Проливной дождь когда-то много лет назад загнал нас, веселую ватагу молодежи, в один музей. Непочтительно громко разговаривая и смеясь, мы бродили по залам, вызывая возмущенные взгляды седовласых сторожей. Наконец, наше внимание привлекли стоящие в углу пестро раскрашенные бревна с вырезанными фигурками. Странные человечки как бы сидели другу друга на шее, образуя высокий столб. На табличке сообщалось, что это — тотемы с каких-то тихоокеанских островов. Они изображают собой добрых и злых духов, живущих в душах каждого человека. Мы молча разглядывали человечков, которые молча строили нам в ответ рожи. Дождь утих, мы двинулись дальше, и больше я никогда не видел в наших душах причудливое сборище таящихся кривляк. Но я их не забыл.

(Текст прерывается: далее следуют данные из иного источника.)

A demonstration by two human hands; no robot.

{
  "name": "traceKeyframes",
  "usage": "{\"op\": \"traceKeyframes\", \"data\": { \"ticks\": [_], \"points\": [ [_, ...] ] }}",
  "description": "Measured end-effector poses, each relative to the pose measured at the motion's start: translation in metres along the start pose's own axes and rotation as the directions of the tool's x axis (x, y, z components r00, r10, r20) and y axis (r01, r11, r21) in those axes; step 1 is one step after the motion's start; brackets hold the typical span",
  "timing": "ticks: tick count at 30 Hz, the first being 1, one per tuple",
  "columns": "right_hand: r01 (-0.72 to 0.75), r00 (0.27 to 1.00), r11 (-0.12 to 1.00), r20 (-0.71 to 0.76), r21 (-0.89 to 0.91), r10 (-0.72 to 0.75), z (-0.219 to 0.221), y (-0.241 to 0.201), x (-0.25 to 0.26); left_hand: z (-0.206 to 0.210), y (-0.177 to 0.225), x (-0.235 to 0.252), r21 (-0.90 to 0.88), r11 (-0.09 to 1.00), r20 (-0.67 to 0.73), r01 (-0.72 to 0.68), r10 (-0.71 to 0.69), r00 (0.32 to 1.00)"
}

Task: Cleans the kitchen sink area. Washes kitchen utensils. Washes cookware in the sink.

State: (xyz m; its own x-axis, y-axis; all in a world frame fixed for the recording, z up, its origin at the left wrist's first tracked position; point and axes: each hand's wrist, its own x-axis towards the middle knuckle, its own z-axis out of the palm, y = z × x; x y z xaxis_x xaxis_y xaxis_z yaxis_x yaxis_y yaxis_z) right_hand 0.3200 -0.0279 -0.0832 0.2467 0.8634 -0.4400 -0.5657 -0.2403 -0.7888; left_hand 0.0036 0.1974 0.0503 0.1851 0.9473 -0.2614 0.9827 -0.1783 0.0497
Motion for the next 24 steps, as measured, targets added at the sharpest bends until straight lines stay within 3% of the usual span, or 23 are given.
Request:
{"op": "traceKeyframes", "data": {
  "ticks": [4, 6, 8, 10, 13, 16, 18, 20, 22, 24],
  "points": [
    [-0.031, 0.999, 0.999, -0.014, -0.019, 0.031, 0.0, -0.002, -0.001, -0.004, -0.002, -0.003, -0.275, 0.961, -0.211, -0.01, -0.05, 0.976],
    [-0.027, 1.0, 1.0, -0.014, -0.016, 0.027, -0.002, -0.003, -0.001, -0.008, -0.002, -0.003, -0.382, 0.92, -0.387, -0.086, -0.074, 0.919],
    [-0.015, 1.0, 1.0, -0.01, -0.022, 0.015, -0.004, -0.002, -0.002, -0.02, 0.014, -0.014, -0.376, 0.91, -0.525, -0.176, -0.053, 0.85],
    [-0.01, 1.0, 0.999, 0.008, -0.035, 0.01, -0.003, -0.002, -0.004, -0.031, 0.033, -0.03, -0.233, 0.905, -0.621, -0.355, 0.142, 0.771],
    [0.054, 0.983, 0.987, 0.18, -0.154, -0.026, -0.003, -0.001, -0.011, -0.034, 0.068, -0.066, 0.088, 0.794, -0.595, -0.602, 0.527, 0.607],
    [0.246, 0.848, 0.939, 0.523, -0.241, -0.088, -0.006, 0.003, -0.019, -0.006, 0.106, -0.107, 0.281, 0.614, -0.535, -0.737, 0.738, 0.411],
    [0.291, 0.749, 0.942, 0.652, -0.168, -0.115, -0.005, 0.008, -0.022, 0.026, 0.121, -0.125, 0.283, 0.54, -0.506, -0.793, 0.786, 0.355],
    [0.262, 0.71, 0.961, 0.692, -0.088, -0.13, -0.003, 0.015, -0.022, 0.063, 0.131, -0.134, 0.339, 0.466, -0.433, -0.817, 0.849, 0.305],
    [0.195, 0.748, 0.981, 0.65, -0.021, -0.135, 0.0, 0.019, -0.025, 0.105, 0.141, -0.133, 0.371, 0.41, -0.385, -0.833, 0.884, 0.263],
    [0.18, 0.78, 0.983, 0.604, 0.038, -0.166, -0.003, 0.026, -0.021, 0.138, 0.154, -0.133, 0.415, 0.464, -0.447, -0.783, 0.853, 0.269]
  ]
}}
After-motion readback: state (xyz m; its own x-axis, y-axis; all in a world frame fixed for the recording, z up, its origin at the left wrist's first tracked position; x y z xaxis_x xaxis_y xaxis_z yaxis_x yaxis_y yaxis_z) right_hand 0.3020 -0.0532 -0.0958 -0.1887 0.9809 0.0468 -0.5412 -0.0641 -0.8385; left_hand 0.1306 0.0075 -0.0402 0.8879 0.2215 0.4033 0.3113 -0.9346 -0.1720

«Я тоже ношу в себе курьезных уродцев, и они по-разному и в разной степени руководят мною. Вон тот, на самом верху, — изможденный фанатик, яростно кричащий немым ртом слова повелений и запретов, а этот — брат Савонарола: он представляет собой то лучшее, что заложено во мне — упрямый идеализм, веру в людей и потребность в деятельном добре. Проповедник уселся на шее у толстяка — это тоже я, лысый чиновник в золотых очках: педант, осторожный счетовод, трезвый практик, неутомимый труженик, моя воля, трудоспособность и умение. И он оседлал чью-то шею. Дальше к низу виднеются человечки, давно и хорошо мне знакомые, — сильные и убогие, прекрасные и мерзкие. Они все вместе являются моими творцами — это они по своему усмотрению дергают нити моего выступления на подмостках кукольного театра жизни, это их черты видят сквозь меня мои знакомые и друзья. А комическую фигурку в самом низу я узнаю тоже: это не умеющий стрелять офицер в пышных эполетах и аксельбантах, с пестрым плюмажем и звонкими шпорами — я видел его недавно у лазурного моря на параде опереточной армии из двадцати человек. Он тоже живет во мне как олицетворение слабости и ничтожества».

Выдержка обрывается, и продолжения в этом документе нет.